Wenn Geschwister ähnlich alt sind und zudem noch das gleiche Geschlecht haben, ist die Wahrscheinlichkeit zwar höher, dass sie in einer gemeinsamen Welt leben – aber auch, dass sie mehr streiten. In der Schule ist ein geringer Abstand zum Beispiel ein Risikofaktor und kann zu Konkurrenz führen. Diese Probleme haben Geschwister, die mehrere Jahre voneinander trennten, seltener. "Ein 15-Jähriger streitet auch nicht mit einem Fünfjährigen über das Lego", sagt Frick. Dafür ist bei diesen Geschwistern aber auch die Bindung manchmal nicht ganz so tief.

Paartherapie – aber für zerstrittene Geschwister?

Wer dauerhaft unter einer schlechten Beziehung zu Bruder oder Schwester leidet, kann auch im hohen Alter noch daran arbeiten. "Es ist nie zu spät, eine gute Geschwisterbeziehung zu haben", sagt die Erziehungswissenschaftlerin Inés Brock-Harder. Sie bietet Geschwisterberatung an, die ähnlich wie eine Paartherapie abläuft, sich aber eben an Geschwister in der Krise richtet. Zu ihr kommen erwachsene Geschwister mit Mitte 20 oder über 60 – übrigens bisher ausschließlich Schwestern. "Gerade am Ende des Lebens wollen viele loslassen und positiv zurückblicken", sagt die Psychologin. Deshalb lohne es sich, auch spät noch einmal an zerrütteten Beziehungen zu arbeiten.

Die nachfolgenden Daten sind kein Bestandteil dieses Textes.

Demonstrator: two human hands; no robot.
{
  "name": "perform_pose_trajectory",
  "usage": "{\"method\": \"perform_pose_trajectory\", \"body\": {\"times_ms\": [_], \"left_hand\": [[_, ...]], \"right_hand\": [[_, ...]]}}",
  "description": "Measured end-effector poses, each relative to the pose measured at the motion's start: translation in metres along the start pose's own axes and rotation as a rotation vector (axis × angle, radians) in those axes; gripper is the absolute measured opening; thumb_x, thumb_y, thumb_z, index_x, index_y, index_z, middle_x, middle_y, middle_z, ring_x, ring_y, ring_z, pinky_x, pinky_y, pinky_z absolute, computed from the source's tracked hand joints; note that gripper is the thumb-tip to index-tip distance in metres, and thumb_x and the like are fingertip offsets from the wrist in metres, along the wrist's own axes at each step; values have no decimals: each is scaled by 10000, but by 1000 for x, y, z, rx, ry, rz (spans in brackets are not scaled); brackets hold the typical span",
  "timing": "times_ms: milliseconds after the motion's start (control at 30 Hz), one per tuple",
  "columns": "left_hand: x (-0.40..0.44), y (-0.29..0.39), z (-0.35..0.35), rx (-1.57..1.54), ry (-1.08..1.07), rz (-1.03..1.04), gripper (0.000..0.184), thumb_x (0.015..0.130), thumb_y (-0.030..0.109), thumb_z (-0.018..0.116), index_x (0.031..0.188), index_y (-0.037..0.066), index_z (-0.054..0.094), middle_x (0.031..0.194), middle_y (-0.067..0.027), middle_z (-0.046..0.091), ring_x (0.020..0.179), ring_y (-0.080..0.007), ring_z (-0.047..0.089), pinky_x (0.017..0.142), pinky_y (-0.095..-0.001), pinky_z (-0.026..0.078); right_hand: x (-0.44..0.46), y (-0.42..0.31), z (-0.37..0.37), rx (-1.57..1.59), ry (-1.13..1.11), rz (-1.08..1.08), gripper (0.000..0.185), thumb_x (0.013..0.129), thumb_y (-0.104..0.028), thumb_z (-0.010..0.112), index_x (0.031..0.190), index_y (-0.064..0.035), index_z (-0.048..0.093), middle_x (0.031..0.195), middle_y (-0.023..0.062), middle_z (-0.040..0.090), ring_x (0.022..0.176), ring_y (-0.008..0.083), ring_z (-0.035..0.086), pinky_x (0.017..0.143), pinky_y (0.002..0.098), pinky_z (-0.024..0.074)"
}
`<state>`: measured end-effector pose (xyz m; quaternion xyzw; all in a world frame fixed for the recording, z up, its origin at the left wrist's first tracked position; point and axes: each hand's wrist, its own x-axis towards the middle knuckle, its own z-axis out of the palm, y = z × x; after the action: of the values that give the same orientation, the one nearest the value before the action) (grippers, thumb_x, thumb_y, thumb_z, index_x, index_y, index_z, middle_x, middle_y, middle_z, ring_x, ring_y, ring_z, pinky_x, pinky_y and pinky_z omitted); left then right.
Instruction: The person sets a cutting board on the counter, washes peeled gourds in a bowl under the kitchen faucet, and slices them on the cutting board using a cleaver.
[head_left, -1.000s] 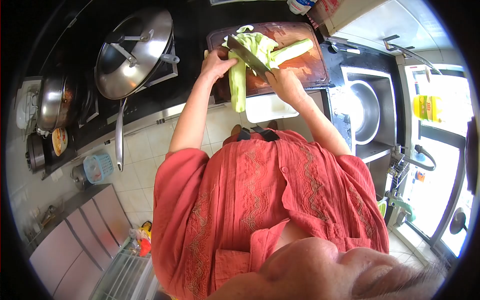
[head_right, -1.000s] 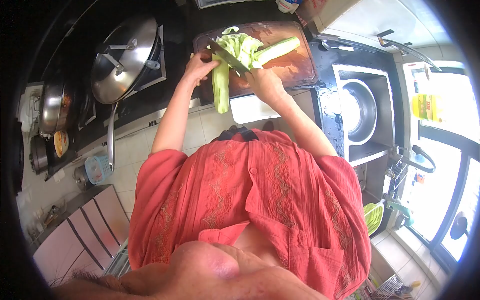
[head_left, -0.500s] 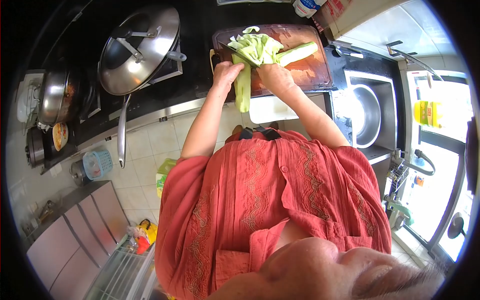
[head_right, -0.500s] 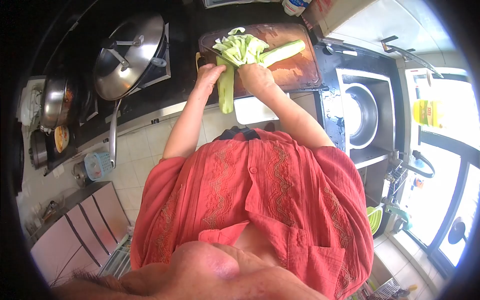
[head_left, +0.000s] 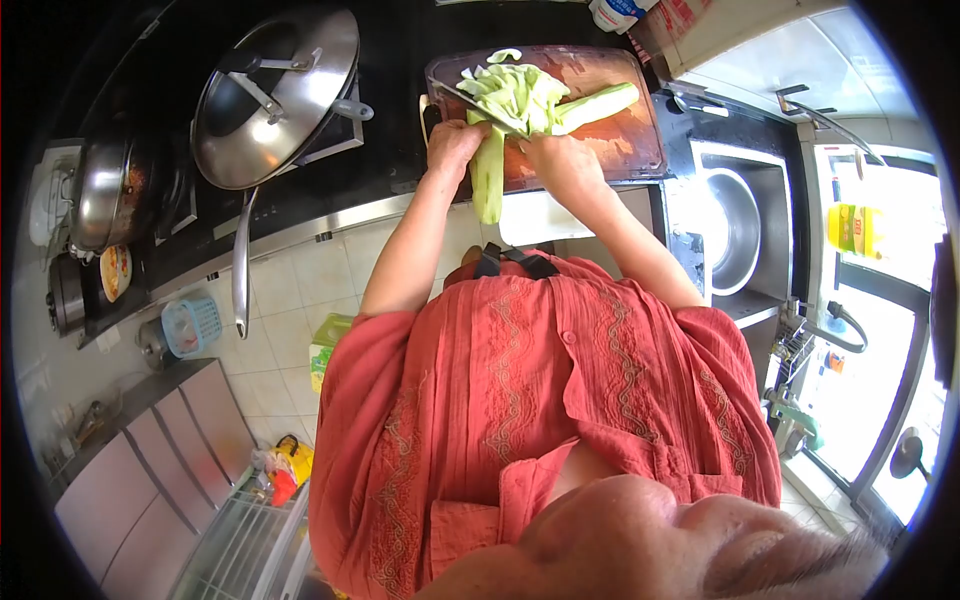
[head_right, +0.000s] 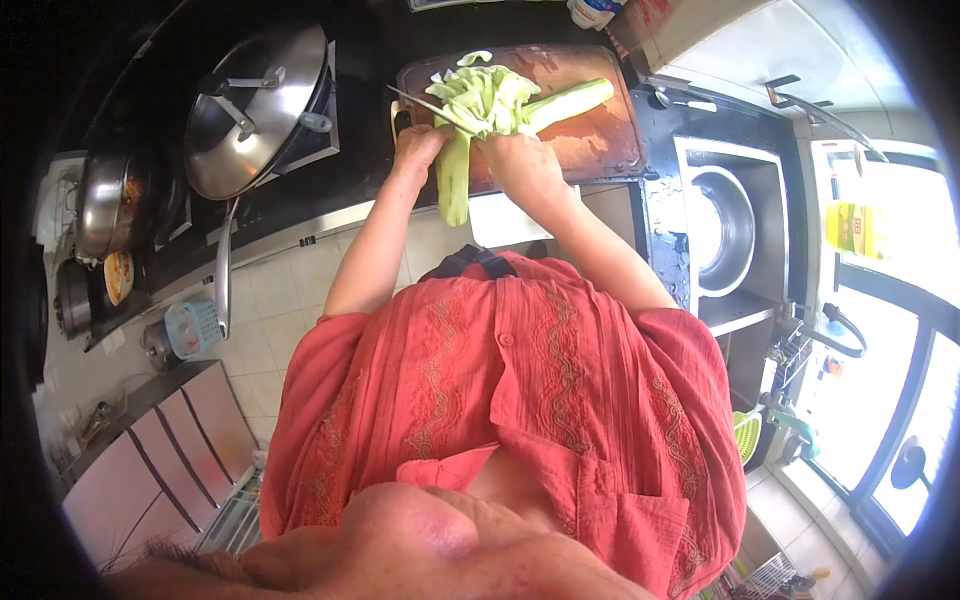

Auch Jürg Frick berät Geschwister, zwischen denen es knirscht. "Von einer guten Geschwisterbeziehung kann man viel gewinnen", sagt er. Er erinnert sich an einen Fall aus seiner Praxis, in der zwei jahrelang verfeindete Schwestern zueinandergefunden haben, nachdem die eine schwer nierenkrank geworden war und die andere ihr völlig unerwartet eine Niere gespendet hatte. Für den Psychologen zeigt das nicht nur, wie tief das Geschwisterband ist, sondern auch, wie wichtig es ist, Entwicklung zuzulassen. Frick rät, sich offen und neugierig gegenüberzutreten und zu fragen: Was passiert gerade im Leben des anderen, von dem ich nichts weiß? Wie möchte ich von meiner Schwester oder meinem Bruder gesehen werden? Auch sich selbst sollte man reflektieren, um aus möglichen zugeschriebenen Rollen und Begrenzung der Eltern ausbrechen zu können. "Es ist wichtig, dass man dem anderen gegenüber auch im Erwachsenenalter noch offen ist", sagt Frick. "Sich als gleichwertige Menschen auf Augenhöhe zu betrachten – und den kleinen Bruder nicht ein Leben lang als kleinen Bruder wahrzunehmen." Am besten, sagt der Mann, der es wissen muss, probiere man das mal auf der nächsten Familienfeier aus.